Individual Involvement Meeting 2010-04-26
Status of Notes: DRAFT
Date: April 29, 2010
Time: 1pm-2pm
Attendees: Honora Burnett, Arien Malec, Richard Elmore, John George
David Kibbe, Janet Campbell, John Moehrke, Paul Saxman, Sean Nolan, Umesh Madan, Aditya Naik, Theresa Hancock
Action for This Week
# |
Date |
Action |
Status |
Owner |
Due Date |
14 |
4/28/10 |
Create a statement about the importance of patient to provider communication, its technical implementation, and the issues it raises. |
Open |
Janet Campbell and John Moehrke |
5/6/10 |
15 |
4/28/10 |
Provide recommendation for patient-provider communication in addition to Security & Trust proposal |
Open |
Arien |
5/6/10 |
Action from Last Week
# |
Date |
Action |
Status |
Owner |
Due Date |
13 |
4/22/10 |
Describe business problem in technology neutral terms |
Completed |
Arien |
4/29/10 |
Notes
· Linkages from other work groups
· Actions: Finalize Patient Sends Message to a Provider User Story
Agree on this //Patient Sends Message to Provider// story and then ask the S&T group to work on this on our behalf
· Who should be providing the guidance for governance/technology for this?
o Complicated topic
o Consensus statement says this is the a policy issue – if you take this on, you are taking on the policy issues bc they are non-trivial and we are staying out of that business
· Because it isn’t the patient sending this
· Definition of white list: opening up a trust relationship that exists between patients and providers, motivated by an identity proofing issue
o We need to talk to abstract model or content packaging group
· Consider this next time: notion of subtypes of rejection
· White list is the typical method for the patient side
· Difference between specification must support, and implementation policies must support the requirements:
o Universal transport mechanism to security route a mechanism from one to another
o A mechanism for two organizations to decide whether they trust each other
o Any other mechanisms are outside the technology space
Review HITPC Meeting on Patient/Consumer Engagement: //April 20 testimony//
· We need to make sure this is getting attention and priority
· Should our specifications support this type of user story?

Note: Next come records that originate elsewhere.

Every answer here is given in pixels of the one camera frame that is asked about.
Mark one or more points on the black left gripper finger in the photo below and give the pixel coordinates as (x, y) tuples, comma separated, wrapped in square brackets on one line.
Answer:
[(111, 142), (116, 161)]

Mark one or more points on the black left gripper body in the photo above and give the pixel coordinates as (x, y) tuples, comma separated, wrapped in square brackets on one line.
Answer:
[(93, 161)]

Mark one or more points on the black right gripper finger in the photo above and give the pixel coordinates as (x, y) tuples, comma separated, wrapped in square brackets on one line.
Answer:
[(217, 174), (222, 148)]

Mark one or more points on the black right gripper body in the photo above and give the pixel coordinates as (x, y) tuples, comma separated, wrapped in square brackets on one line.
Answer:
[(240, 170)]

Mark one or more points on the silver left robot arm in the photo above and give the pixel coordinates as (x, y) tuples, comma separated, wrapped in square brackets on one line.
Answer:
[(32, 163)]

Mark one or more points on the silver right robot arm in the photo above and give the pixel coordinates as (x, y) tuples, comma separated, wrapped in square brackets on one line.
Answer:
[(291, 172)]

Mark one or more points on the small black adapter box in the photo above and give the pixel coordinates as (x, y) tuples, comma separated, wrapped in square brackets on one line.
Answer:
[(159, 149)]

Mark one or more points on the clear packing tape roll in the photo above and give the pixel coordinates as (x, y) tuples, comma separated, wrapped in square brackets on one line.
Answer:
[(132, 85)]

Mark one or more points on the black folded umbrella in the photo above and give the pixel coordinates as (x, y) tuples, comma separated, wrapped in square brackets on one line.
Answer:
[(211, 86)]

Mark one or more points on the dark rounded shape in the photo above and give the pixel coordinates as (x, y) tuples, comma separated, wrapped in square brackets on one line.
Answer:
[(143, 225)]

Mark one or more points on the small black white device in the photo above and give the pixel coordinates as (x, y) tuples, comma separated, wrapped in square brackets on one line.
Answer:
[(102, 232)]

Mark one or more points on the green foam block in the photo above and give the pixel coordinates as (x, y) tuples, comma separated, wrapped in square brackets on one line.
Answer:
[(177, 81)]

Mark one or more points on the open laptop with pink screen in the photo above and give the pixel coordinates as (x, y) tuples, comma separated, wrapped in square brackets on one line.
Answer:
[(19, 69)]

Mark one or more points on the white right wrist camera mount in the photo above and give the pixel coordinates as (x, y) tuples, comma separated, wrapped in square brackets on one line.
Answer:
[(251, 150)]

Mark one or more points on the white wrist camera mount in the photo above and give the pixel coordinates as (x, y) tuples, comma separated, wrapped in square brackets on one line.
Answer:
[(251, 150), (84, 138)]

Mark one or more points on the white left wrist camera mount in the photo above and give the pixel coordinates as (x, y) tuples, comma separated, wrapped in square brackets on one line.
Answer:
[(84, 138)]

Should/Must?
· Comment from John George
o Let’s think about the ramifications/implications
o Aren’t some of the same rules applicable across the board?

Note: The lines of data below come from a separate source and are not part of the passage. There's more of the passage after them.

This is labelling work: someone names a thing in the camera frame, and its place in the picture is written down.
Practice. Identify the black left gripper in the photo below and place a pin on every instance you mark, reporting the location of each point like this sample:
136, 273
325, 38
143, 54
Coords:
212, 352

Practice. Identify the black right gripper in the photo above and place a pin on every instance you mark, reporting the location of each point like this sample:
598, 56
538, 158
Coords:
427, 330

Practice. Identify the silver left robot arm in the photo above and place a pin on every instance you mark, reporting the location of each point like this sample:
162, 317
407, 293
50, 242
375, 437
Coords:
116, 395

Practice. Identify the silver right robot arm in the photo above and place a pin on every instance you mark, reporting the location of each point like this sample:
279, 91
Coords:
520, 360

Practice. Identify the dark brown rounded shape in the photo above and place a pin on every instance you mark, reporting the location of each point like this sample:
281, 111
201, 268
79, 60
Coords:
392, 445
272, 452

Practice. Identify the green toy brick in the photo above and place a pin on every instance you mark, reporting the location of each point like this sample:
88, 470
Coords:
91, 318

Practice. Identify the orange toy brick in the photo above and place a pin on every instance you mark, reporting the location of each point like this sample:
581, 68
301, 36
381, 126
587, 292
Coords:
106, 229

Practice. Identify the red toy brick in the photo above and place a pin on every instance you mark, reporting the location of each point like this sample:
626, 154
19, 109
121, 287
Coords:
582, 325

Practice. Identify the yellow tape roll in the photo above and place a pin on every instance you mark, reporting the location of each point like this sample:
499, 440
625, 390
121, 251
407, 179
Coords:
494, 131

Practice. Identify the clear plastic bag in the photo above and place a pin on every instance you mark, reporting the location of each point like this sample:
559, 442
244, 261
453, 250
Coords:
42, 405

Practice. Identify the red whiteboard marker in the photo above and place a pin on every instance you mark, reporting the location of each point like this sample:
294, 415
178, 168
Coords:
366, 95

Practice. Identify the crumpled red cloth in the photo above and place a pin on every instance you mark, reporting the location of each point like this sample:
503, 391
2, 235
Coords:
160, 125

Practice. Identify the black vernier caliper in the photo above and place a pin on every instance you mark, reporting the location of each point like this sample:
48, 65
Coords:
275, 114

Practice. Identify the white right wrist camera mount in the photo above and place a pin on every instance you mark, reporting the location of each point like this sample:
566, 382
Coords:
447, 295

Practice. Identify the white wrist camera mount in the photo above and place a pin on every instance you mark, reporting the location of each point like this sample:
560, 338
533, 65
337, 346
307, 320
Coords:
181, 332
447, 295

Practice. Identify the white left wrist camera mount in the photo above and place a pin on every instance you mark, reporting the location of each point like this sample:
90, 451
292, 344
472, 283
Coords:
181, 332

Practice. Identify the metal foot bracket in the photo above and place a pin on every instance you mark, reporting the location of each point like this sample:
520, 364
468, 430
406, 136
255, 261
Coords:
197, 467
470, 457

o Technology component to this
· Comment from Janet Campbell
o Sticking to “reasonable”
o Continue to be a should
· Comment from Paul Saxman
o If we are stuck with an asymmetric trust model it should be proposed
· Comment from Sean Nolan
o Special cases from patients
o Raise it to a must
o Depends on what we mean by must
o Asymmetry holds broadly
· Comment from Arien Malec
o Concerned that this is a must user story commits us to a policy
o We can address these, but maybe we won’t address them by September
o Keep must list as minimal as possible
· Is there a misunderstanding of Must/should
o Must: written specification document must be able to accommodate the user story case
§ Organizations will deploy subsets of the stories that are relevant to their business needs
· John Moehrke will propose a new Must/Should definition that makes the difference between policy must/should – combine with consensus statement that packages up this discussion and says “if you want to do this, here is how you should be thinking about it!”

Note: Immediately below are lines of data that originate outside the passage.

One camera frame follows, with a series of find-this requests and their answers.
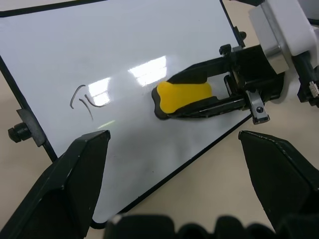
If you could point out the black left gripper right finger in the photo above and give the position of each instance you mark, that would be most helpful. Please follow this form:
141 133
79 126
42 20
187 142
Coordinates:
279 179

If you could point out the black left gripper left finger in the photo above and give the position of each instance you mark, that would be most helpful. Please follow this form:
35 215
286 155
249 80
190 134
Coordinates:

· By next week we put together a consensus statement that says
o We think this is an important area for the following regions, feasible according to technology and here is how you do it Janet Campbell will do the first draft and then John Moehrke will review
o Two columns – technology/policy
Conversations for next time:
· Decisions - Recap
o Proposed Guidance to Packaging Work Group
§ Given the workflow conditions, there may be a cover letter. There should also be the ability to annotate specific files.
o Proposed Guidance to the Security & Trust Work Group
§ Asymmetric trust problem
o Confirmed Individual Involvement User Stories
§ Provider sends patient health information to the patient
§ Hospital sends patient health information to the patient
§ Provider sends a clinical summary of an office visit to the patient
§ Hospital sends a clinical summary at discharge to the patient
§ Provider sends a reminder for preventive or follow-up care to the patient
o Individual involvement scope
§ 2011 Stage 1 MU - Must
· Provider sends a reminder, health information, clinical summary or discharge summary to an Individual
§ 2013 Stage 2 MU - Should
· Individual sends message to a provider
o Meeting individuals “where they are” – assumptions
- Each Individual may have multiple addresses (e.g., for multiple PHR’s, multiple e-mails). Each address has its own separate transmission.
- Outside of NHIN Direct:
- Provider verifies identity and consent before linking to an Individual’s address
- Provider makes the decision that it’s appropriate to provide information to this address
- Provider verifies that PHI is sent only to addresses with adequate authentication/security/logging
- These target addresses may optionally provide notification services to the Individual of the update via public email – “where they are”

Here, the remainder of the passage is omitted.